Wednesday, September 16, 2009

Crisis of the Eternal Opimist and the Case of Lynching

Yesterday in African American literature we discussed lynching. I wish I had something wise and academic to say about the whole matter, but I don't. I can only get at it from an emotional stand point. I'm not going to pretend I understand the African American experience in regards to lynching. I will never know or understand fully what it feels like to live in a country that did this for sport to one's own race. I can only understand it in regards to me. This is not a self absorbed idea, I think it would be minimizing to discuss a feeling that is foreign to me.

I feel disgusted to be a white American. So many of the privileges I receive is a result of heinous treatment African Americans received. I notice I write that in the past-tense by really, it is never ending. You'd think lynching, murder for sport,really, is a thing of the past. In class, we learned about actual accounts of lynching, masses of people would gather to watch the process of an untried man being decapitated, finger by finger, his skull broken, and then hung. What makes it all the more worse, these people who watched treated this as a family outing. People dressed in their Sunday best, with picnic baskets in hand celebrating a hanging of a "Negro." You think this happened decades ago, we have evolved.
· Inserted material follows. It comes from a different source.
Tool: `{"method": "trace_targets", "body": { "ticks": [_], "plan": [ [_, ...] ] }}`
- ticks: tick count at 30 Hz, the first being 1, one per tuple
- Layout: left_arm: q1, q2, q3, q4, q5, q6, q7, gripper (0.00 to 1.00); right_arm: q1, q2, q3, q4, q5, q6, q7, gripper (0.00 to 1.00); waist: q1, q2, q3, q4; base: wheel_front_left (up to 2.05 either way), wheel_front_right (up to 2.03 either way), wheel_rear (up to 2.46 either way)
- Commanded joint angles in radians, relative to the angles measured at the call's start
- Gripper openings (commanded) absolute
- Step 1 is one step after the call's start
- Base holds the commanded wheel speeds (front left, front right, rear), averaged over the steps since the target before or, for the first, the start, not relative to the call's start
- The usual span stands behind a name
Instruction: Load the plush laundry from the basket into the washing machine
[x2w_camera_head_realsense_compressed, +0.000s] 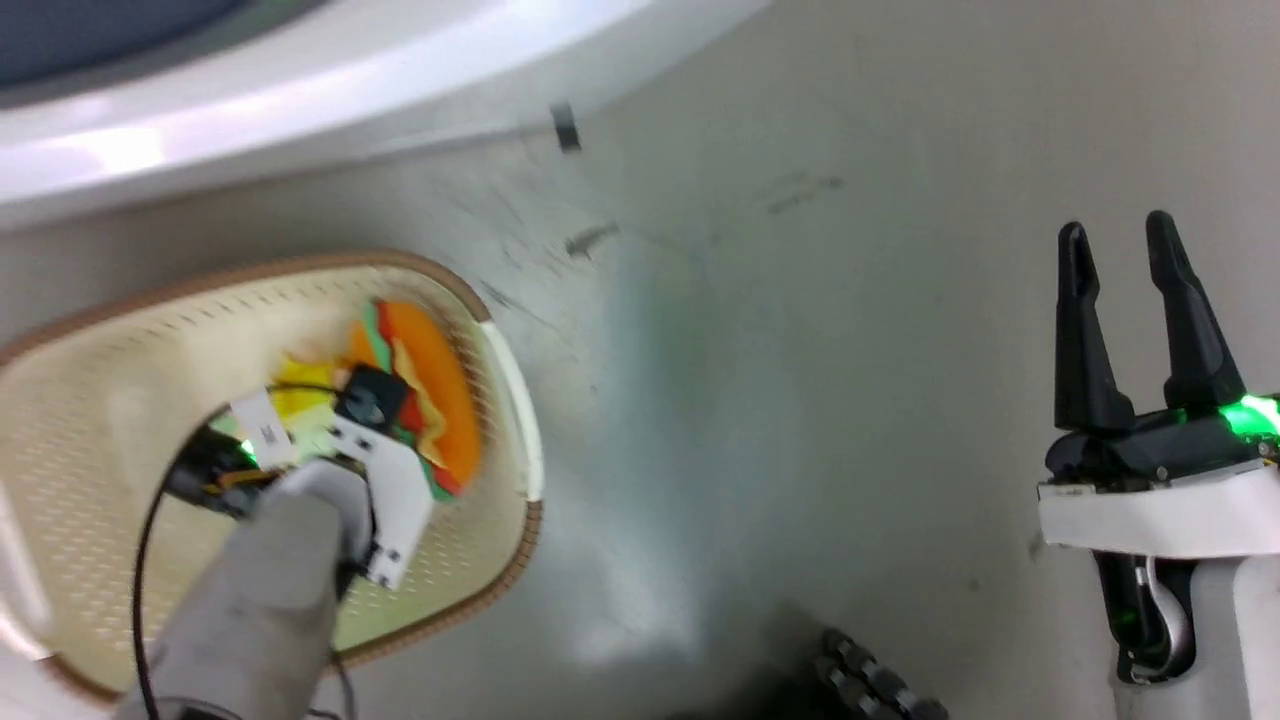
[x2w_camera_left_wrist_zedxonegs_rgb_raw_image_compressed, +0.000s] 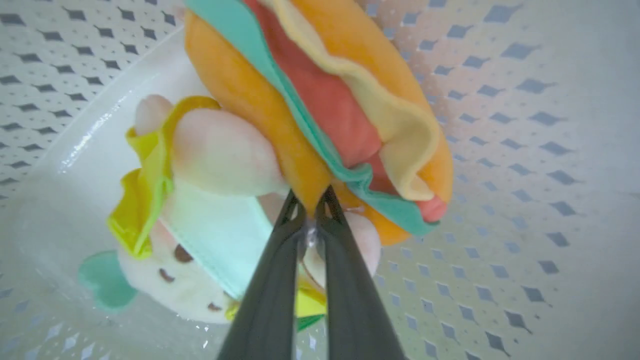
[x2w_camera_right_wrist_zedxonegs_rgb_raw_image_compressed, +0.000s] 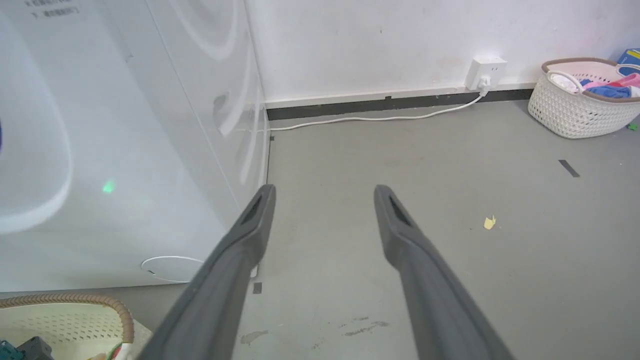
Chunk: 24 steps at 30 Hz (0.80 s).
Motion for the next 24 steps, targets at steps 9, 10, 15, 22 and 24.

No, we haven't. In 1998, James Byrd, Jr. was beaten savagely to the point of unconsciousness, chained to the back of a pickup truck by his neck, and dragged for miles over rural roads outside the town of Jasper, TX, and then was decapitated. What does that say about us? What does that say about our society?

I am outraged. I am angry. Never have a felt so helpless. I don't even know what to do. As an advocate for social justice, I always looked on the bright side--the eternal optimistic. Ha, it seems so naiive now.

Never has anything shaken me to my core so much. My thought was always, "even on the worst days, people are still mostly more good than bad." This idea has stayed with me despite knowing the Holocaust, violence against women worldwide, war for greed, mass killings-- horrible, horrible things. Some how I still managed to believe people were mostly good, perhaps misguided, but mostly good. I have put up with extreme realism of professors, and denied that people are evil thus the need for government.

Was I wrong all along? Are people really that horrible? Nothing has ever made me question my world view like this has. I don't know why...why is this so special? I don't like this feeling, the feeling that I was wrong about humanity all along. And if I am wrong, and people are really horrible then what's the point in fighting?

2 comments:

Teddi said...

I already commented on this on Facebook, but I wanted to say something here...
Kayla, you are a remarkable person and one of the most caring people I have ever met. However, you take caring to a whole different level. You actually do something about it. You are a empathetic human activist with a huge heart and willingness to make a difference. If even half of the people in the world
were like you, it would be such a better place. We can only hope that we had more Kayla Houser's.

Teddi said...

Kayla,
Thanks for your comment. I most absolutely believe what you said to be true. Even the Bible says that WE are created in the IMAGE of God. I always kind of liked the idea that we are mirrors, reflecting one another and reflecting God (so in a way, that IS God.) All of us are connected. It is an endless flow of experiences, feelings, seasons, etc.
Thanks for the comment and for the encouragement. It's good to know that there are other people in the same boat. We all have our doubts sometimes. We just need to keep walking on.